Indonesia has ignored the suggestion of the World Health Organization (WHO) to stockpile its anti-bird flu vaccines and has decided to use the vaccines after September due to the rise of fatality caused by avian influenza virus in the country, Health Minister Siti Fadilah Supari said recently.

The WHO wants Indonesia to keep the vaccine and to use them if a pandemic occurs.

Minister Supari says the vaccines would be used after all clinical trials were complete in September.

"We will use the vaccine after September, [as] in September all clinical tests finish," she says.

The number of fatalities from the virus rose to 82 out of 103 cases in Indonesia - the hardest-hit - prompting health authorities to take stern measures.

Regarding the WHO's suggestion, the minister says, "We do not need its [WHO] approval.
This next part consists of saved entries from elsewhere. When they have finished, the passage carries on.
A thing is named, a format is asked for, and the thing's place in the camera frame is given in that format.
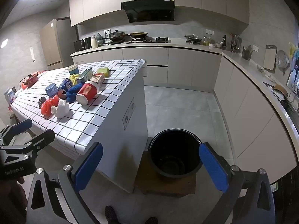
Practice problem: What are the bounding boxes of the dark utensil holder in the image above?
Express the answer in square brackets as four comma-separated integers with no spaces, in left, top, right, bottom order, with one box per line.
[241,45,254,60]

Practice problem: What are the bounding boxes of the island socket panel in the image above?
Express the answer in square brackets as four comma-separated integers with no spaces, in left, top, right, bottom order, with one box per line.
[122,98,136,130]

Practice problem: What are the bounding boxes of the blue drink can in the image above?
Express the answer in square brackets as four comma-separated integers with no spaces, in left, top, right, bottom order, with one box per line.
[57,78,73,99]

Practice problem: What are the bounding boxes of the brown wooden stool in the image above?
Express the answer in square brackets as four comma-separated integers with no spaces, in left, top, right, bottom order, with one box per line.
[134,149,197,197]

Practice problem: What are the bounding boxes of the green drink carton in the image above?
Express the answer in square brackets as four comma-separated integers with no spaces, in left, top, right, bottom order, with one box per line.
[76,69,93,84]

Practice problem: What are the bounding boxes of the black microwave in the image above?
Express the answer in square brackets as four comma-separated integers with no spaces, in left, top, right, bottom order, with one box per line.
[74,37,92,51]

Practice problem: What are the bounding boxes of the round metal strainer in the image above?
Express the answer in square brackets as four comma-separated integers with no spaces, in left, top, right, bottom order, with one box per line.
[276,50,290,75]

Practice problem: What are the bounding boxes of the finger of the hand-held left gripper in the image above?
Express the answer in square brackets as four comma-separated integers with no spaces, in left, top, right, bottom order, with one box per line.
[22,128,56,161]
[0,119,33,146]

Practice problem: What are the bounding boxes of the wooden bowl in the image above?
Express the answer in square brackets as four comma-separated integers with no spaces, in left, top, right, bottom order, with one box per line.
[272,84,289,99]

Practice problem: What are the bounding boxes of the person's left hand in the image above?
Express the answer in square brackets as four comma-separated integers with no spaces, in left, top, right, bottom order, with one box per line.
[0,177,28,215]

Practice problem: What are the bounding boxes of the white cutting board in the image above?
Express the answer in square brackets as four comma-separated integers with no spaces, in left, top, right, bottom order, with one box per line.
[263,45,278,71]

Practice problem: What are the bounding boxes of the metal utensil rack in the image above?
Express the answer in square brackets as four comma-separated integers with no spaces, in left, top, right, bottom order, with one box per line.
[230,33,241,54]

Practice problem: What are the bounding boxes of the cream and blue paper cup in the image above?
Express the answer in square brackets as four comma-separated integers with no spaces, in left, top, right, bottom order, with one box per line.
[67,64,79,76]

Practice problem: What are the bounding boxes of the person's left shoe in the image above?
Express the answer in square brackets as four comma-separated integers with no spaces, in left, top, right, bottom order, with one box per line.
[104,205,118,224]

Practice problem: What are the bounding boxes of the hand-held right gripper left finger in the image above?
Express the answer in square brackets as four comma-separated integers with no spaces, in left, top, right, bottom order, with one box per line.
[26,142,104,224]

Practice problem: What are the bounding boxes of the red box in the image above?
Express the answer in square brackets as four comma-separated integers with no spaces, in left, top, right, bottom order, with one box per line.
[20,71,47,89]

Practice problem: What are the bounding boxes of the black gas stove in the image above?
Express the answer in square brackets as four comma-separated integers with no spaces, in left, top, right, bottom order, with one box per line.
[127,37,171,44]

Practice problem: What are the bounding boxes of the black wok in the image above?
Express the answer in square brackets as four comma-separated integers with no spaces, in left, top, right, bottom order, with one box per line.
[129,32,149,39]

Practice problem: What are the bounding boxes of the beige kitchen counter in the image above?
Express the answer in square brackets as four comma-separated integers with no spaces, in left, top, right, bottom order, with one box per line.
[70,41,299,185]

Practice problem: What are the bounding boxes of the red instant noodle cup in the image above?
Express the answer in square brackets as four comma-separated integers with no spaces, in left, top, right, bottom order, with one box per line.
[76,80,101,105]

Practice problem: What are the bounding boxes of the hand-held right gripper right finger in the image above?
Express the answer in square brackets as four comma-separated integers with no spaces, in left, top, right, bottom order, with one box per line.
[198,142,276,224]

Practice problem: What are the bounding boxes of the beige upper cabinets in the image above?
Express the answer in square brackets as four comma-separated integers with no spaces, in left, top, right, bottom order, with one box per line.
[69,0,250,32]

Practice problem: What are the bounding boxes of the yellow hanging cloth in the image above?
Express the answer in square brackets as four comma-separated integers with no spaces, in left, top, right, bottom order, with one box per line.
[288,42,299,59]

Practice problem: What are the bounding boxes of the beige fridge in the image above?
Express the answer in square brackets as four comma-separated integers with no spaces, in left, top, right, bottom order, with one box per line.
[39,19,78,71]

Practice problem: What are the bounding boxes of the blue and white carton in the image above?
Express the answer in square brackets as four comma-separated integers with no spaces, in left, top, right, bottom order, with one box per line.
[4,87,18,105]

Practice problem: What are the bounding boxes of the blue cloth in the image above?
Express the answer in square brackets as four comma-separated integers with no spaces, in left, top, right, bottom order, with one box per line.
[66,82,85,102]

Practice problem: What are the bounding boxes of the red plastic bag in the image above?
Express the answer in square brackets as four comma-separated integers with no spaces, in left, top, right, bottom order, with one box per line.
[40,96,59,115]

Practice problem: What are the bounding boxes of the blue yogurt cup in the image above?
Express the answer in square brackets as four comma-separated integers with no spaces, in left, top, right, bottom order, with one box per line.
[45,83,58,98]

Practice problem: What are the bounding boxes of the red printed carton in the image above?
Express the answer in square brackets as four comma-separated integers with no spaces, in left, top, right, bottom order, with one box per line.
[90,73,105,87]

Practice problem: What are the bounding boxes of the grey kitchen island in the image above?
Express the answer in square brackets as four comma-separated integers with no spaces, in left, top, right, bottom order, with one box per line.
[77,62,150,194]

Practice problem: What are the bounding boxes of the small pan with lid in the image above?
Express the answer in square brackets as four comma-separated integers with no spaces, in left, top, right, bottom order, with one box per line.
[184,34,202,45]

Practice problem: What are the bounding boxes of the large pan with lid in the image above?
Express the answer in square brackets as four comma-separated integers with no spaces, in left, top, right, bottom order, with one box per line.
[109,30,129,41]

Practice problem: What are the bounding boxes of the black range hood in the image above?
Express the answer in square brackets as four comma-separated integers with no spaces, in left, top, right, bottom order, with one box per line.
[121,0,175,23]

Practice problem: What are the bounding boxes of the black plastic bucket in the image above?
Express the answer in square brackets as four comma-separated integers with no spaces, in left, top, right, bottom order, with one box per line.
[147,128,203,179]

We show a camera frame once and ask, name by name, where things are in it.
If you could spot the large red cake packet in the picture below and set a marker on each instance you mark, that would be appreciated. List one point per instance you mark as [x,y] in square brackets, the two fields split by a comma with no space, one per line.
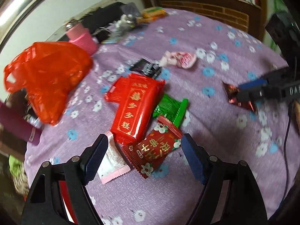
[136,107]

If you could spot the wooden brick-pattern counter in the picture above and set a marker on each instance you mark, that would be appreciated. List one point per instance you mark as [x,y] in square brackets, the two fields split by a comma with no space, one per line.
[211,9]

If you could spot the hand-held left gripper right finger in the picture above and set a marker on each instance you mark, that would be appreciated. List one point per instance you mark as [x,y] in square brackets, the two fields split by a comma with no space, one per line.
[193,159]

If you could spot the green patterned cloth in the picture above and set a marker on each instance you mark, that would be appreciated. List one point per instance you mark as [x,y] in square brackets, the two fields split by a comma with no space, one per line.
[17,171]

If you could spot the red plastic bag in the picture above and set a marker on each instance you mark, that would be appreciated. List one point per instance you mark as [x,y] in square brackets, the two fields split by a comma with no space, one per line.
[51,75]

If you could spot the framed wall picture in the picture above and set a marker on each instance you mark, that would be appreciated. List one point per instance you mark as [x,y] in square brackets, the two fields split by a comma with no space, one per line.
[14,7]

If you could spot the clear bag of items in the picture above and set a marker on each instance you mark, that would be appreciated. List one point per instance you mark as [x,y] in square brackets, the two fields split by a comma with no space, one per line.
[124,27]

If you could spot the maroon rectangular box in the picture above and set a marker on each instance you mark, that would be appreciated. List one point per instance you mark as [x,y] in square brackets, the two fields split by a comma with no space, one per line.
[16,124]

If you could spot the black purple snack packet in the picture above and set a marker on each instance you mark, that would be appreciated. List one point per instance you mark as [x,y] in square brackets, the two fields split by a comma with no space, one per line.
[145,66]

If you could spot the red floral snack packet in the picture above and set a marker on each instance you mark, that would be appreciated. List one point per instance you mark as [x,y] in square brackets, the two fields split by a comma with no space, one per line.
[154,147]

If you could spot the pink knit-sleeved bottle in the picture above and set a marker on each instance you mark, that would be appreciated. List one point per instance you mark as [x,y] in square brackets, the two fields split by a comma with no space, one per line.
[80,38]

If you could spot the thin booklet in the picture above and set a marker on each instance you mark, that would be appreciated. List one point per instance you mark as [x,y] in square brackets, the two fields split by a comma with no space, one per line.
[112,39]

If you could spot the green plastic object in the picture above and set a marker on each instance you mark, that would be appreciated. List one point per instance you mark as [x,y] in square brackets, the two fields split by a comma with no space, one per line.
[280,2]

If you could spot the black sofa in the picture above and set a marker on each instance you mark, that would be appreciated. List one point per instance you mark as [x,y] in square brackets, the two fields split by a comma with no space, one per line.
[98,16]

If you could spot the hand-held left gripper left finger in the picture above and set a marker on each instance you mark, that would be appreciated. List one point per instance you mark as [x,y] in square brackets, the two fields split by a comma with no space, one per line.
[96,159]

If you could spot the white pink-edged snack packet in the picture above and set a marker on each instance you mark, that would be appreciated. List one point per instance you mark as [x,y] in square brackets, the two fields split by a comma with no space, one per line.
[112,161]

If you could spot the green snack packet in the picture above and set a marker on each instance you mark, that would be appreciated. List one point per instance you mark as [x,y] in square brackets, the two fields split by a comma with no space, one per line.
[171,109]

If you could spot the dark red snack packet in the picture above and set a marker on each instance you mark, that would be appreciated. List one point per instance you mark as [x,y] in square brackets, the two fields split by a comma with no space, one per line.
[230,91]

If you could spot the pink white snack packet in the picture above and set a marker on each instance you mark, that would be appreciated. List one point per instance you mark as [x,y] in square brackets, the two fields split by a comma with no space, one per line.
[182,59]

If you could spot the purple floral tablecloth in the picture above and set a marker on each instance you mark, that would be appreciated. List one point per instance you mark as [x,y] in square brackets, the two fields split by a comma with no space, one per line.
[211,131]

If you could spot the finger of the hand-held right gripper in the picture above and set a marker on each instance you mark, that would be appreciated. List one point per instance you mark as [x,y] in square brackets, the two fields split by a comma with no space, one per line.
[260,93]
[254,83]

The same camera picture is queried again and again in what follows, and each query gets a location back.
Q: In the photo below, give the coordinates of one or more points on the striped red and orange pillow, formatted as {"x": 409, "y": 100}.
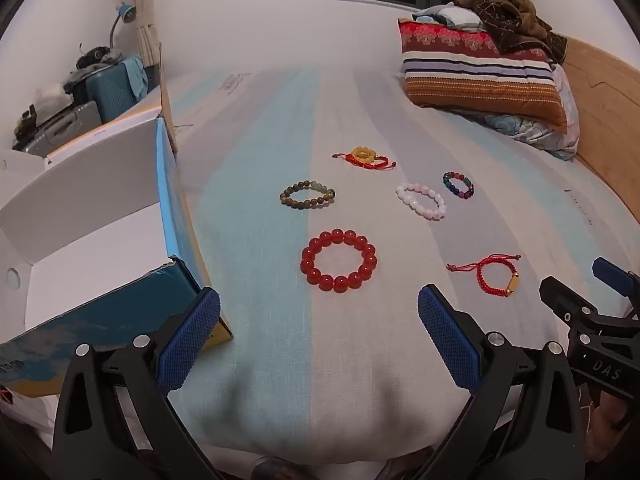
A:
{"x": 475, "y": 75}

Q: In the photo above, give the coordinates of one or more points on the striped blue and grey bed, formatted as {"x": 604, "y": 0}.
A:
{"x": 300, "y": 110}

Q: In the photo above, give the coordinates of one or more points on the light blue floral pillow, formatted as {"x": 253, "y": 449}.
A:
{"x": 550, "y": 135}

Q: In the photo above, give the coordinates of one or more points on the blue desk lamp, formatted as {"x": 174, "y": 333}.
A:
{"x": 125, "y": 11}

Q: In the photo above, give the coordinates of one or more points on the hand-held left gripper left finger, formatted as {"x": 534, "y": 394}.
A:
{"x": 190, "y": 345}

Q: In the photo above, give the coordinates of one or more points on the white plastic bag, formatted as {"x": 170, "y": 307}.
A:
{"x": 50, "y": 92}

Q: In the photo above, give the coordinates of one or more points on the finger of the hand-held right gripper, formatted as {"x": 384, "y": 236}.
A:
{"x": 567, "y": 300}
{"x": 615, "y": 275}

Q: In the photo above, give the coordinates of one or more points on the beige tied curtain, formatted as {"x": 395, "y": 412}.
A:
{"x": 145, "y": 20}

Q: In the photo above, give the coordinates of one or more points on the white and blue cardboard box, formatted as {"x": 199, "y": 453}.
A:
{"x": 100, "y": 220}

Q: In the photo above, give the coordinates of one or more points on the wooden headboard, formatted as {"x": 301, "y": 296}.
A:
{"x": 605, "y": 105}

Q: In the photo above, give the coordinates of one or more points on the blue and white folded clothing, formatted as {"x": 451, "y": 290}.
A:
{"x": 450, "y": 15}

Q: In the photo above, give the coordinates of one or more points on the grey suitcase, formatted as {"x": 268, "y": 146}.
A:
{"x": 65, "y": 125}

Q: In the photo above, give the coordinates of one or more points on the dark bag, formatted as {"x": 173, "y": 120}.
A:
{"x": 97, "y": 57}

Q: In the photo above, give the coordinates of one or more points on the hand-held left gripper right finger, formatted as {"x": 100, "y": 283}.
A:
{"x": 450, "y": 340}

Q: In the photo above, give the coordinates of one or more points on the brown patterned blanket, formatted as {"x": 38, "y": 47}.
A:
{"x": 510, "y": 15}

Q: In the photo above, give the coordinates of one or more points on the person's right hand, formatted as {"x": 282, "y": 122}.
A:
{"x": 610, "y": 417}

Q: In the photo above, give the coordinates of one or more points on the blue suitcase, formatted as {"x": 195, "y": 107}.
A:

They have no right to reject."

Minister Supari says she wants to discuss the implementation of the vaccination with experts soon and says Indonesia, in collaboration with the U.S.-based drug maker Baxter, has already produced two million doses anti bird flu vaccine for humans.

Triono Soendoro, the head of the research center for anti-bird flu vaccine of the ministry, says the reason not to meet WHO suggestions to stockpile the vaccine is because it would take time to use material from stockpiling to become vaccine.

"From stockpiling to become vaccine takes about two months, while the pandemic already occurs. That makes us have the idea of vaccination to protect people," Soendoro says.

And he says that the number of cases keeps rising in the worst-hit avian influenza country.

Huge territory, traditional ways of raising chickens in backyard pens and lack of obedience of provincial administration in implementing the Jakarta decision to stop the virus spread are among the obstacles in fighting the bird flu in the country.

Experts fear that millions of people could die should the highly pathogenic H5N1 virus mutate into a form that can make it transmittable among humans.

So far, 192 people have died globally out of 319 contracted people, according to the WHO.